TASK BRIEF
Reproduce each line of the material exactly, minus any picture.

MATERIAL PROVIDED
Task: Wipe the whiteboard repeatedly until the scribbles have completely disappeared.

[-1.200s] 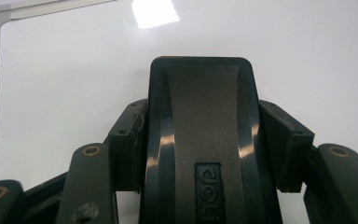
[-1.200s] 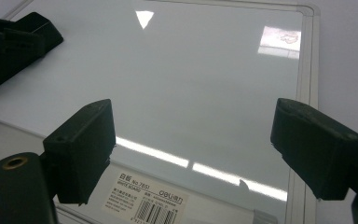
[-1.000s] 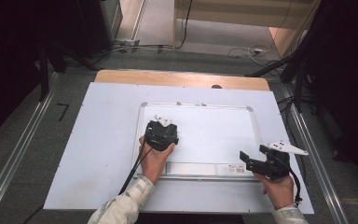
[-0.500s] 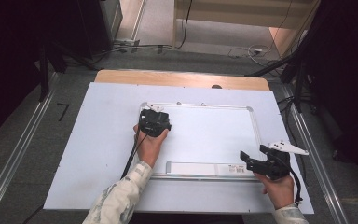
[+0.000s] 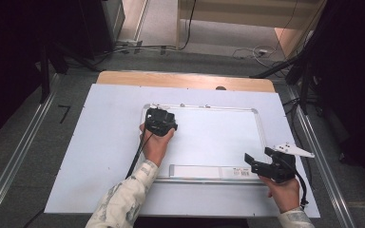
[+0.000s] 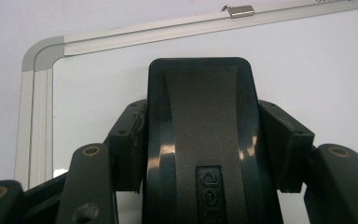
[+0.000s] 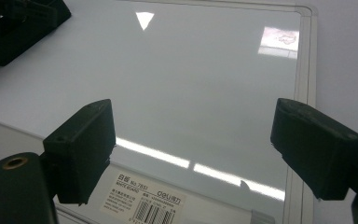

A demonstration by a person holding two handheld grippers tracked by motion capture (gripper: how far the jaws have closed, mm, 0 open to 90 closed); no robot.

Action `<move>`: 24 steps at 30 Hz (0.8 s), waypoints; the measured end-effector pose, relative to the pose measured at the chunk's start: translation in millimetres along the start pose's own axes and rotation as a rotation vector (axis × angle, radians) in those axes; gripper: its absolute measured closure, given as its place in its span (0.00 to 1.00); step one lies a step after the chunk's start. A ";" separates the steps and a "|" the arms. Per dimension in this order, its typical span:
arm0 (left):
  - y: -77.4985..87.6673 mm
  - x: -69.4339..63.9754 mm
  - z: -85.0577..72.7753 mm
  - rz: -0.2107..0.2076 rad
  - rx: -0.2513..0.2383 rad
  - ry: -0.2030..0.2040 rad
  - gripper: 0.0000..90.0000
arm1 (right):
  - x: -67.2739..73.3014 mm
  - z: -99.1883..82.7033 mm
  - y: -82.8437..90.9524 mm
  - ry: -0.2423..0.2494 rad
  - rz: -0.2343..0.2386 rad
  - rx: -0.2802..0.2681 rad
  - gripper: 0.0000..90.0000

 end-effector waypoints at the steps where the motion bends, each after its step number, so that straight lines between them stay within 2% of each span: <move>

FINISHED EXERCISE
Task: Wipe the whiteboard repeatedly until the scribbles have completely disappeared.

[-1.200s] 
[-1.200s] 
[-1.000s] 
[-0.500s] 
[+0.000s] 
[+0.000s] 
[+0.000s] 

A demonstration by a person holding two handheld grippers tracked by motion capture (gripper: how far the jaws have closed, mm, 0 open to 90 closed); no robot.

Action `<move>`: 24 steps at 30 Hz (0.8 s), waypoints; the measured end-effector pose, relative to the pose measured at the chunk's start: translation in millimetres along the start pose's own axes and rotation as a rotation vector (axis × angle, radians) in those axes; gripper: its absolute measured closure, given as its place in its span (0.00 to 1.00); step one lies a step after the chunk's start. A ";" separates the steps and a "|" the arms. Per dimension in this order, its typical span:
arm0 (left):
  - y: -77.4985..87.6673 mm
  - x: -69.4339..63.9754 mm
  - z: -85.0577..72.7753 mm
  - rz: -0.2107..0.2076 rad
  - rx: -0.2513..0.2383 rad
  - ry: -0.2030..0.2040 rad
  - gripper: 0.0000..90.0000
arm1 (right):
  - x: -67.2739..73.3014 mm
  - z: -99.1883..82.7033 mm
  - y: -82.8437..90.9524 mm
  - ry: -0.2423..0.2494 rad
  - rz: -0.2343..0.2386 rad
  - rx: -0.2802..0.2681 rad
  - gripper: 0.0000..90.0000

 end-effector waypoints at the steps where the motion bends, each after its step number, so that straight lines between them stay within 2% of each span: <move>

There is nothing more to add to the answer.